**Task**: In the material below, the required lines run from the one containing "Camera: 525 x" through the one containing "low guide rail". Copy those lines exactly, ends included, and nothing else.

**Entries supplied**:
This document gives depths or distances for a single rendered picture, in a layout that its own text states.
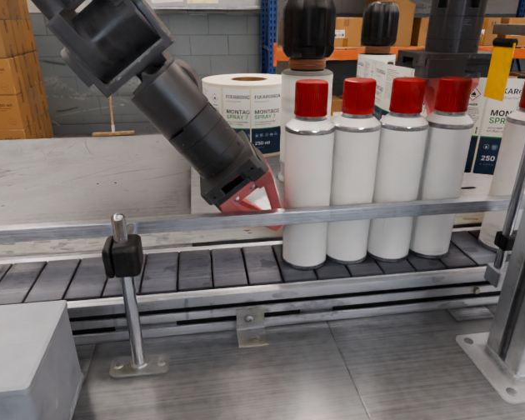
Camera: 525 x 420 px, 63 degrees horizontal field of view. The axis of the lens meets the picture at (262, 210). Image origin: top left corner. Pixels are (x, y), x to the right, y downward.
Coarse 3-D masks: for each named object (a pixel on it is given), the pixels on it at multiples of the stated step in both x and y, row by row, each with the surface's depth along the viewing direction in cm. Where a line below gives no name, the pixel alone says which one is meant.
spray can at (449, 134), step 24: (456, 96) 44; (432, 120) 45; (456, 120) 44; (432, 144) 46; (456, 144) 45; (432, 168) 47; (456, 168) 46; (432, 192) 48; (456, 192) 48; (432, 216) 49; (432, 240) 50
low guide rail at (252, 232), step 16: (48, 240) 48; (64, 240) 49; (80, 240) 49; (96, 240) 49; (144, 240) 50; (160, 240) 50; (176, 240) 51; (192, 240) 51; (208, 240) 51; (224, 240) 52; (0, 256) 48
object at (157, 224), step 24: (168, 216) 42; (192, 216) 42; (216, 216) 42; (240, 216) 43; (264, 216) 43; (288, 216) 43; (312, 216) 44; (336, 216) 44; (360, 216) 45; (384, 216) 45; (408, 216) 45; (0, 240) 40; (24, 240) 40
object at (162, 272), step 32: (160, 256) 51; (192, 256) 51; (224, 256) 51; (256, 256) 51; (416, 256) 51; (448, 256) 51; (480, 256) 51; (0, 288) 45; (32, 288) 45; (64, 288) 45; (96, 288) 45; (160, 288) 45; (192, 288) 45

**Expected answer**:
Camera: 525 x 420 px, 63 degrees horizontal field of view. The axis of the lens meets the picture at (262, 210). Image origin: top left corner. Pixels are (x, y), x to the right, y downward.
Coarse 3-D masks: for each named object (a pixel on it is given), the pixels on it at multiples of the stated step in both x and y, row by row, each with the surface's depth along the viewing direction in cm. Where a line below gives no name, the pixel alone says which one is meant.
spray can at (449, 134), step 24: (456, 96) 44; (432, 120) 45; (456, 120) 44; (432, 144) 46; (456, 144) 45; (432, 168) 47; (456, 168) 46; (432, 192) 48; (456, 192) 48; (432, 216) 49; (432, 240) 50
low guide rail at (252, 232), step 16: (48, 240) 48; (64, 240) 49; (80, 240) 49; (96, 240) 49; (144, 240) 50; (160, 240) 50; (176, 240) 51; (192, 240) 51; (208, 240) 51; (224, 240) 52; (0, 256) 48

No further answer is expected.